● About this exercise
Output nothing but the line containing "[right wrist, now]" and the lines after it through the end of the material below, each reproduced exactly.
== Data shown
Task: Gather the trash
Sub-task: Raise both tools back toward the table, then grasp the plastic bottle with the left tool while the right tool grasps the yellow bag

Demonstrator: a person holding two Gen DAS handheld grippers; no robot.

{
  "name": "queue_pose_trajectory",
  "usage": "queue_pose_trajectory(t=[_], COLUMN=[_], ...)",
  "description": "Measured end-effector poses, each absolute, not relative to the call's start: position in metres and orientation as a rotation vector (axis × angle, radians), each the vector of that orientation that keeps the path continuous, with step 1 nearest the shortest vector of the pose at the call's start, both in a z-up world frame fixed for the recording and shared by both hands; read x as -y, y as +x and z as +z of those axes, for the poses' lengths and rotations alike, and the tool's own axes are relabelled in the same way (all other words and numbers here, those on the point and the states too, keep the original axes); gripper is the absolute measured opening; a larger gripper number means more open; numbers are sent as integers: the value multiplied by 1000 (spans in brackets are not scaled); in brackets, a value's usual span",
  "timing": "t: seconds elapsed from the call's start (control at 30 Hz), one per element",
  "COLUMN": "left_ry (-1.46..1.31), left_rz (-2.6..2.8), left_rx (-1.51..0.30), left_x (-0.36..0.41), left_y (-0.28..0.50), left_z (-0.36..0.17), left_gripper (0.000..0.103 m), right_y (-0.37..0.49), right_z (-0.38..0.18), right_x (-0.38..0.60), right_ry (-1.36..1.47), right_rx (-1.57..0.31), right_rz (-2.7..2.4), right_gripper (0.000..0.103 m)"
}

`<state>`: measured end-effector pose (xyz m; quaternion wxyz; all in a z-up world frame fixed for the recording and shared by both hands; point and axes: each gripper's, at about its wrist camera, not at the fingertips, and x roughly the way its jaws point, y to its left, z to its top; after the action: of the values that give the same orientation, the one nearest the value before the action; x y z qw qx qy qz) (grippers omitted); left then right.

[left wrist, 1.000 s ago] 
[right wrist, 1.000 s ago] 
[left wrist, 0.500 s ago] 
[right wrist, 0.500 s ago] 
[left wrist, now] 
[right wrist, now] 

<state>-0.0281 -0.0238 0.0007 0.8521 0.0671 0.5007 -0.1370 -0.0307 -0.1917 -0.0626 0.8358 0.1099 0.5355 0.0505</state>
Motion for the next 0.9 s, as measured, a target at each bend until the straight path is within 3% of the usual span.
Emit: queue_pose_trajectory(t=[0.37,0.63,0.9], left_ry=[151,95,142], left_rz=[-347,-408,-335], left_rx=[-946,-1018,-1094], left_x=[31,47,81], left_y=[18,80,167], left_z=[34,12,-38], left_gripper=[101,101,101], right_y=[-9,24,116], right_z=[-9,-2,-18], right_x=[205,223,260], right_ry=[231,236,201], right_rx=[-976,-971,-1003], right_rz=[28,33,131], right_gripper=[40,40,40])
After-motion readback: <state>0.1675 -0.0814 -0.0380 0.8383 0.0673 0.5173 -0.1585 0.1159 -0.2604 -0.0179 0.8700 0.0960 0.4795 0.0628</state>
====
● Output of the exercise
[right wrist, now] 

<state>-0.0281 -0.0238 0.0007 0.8521 0.0671 0.5007 -0.1370 -0.0307 -0.1917 -0.0626 0.8358 0.1099 0.5355 0.0505</state>
Motion for the next 0.9 s, as measured, a target at each bend until the straight path is within 3% of the usual span.
Emit: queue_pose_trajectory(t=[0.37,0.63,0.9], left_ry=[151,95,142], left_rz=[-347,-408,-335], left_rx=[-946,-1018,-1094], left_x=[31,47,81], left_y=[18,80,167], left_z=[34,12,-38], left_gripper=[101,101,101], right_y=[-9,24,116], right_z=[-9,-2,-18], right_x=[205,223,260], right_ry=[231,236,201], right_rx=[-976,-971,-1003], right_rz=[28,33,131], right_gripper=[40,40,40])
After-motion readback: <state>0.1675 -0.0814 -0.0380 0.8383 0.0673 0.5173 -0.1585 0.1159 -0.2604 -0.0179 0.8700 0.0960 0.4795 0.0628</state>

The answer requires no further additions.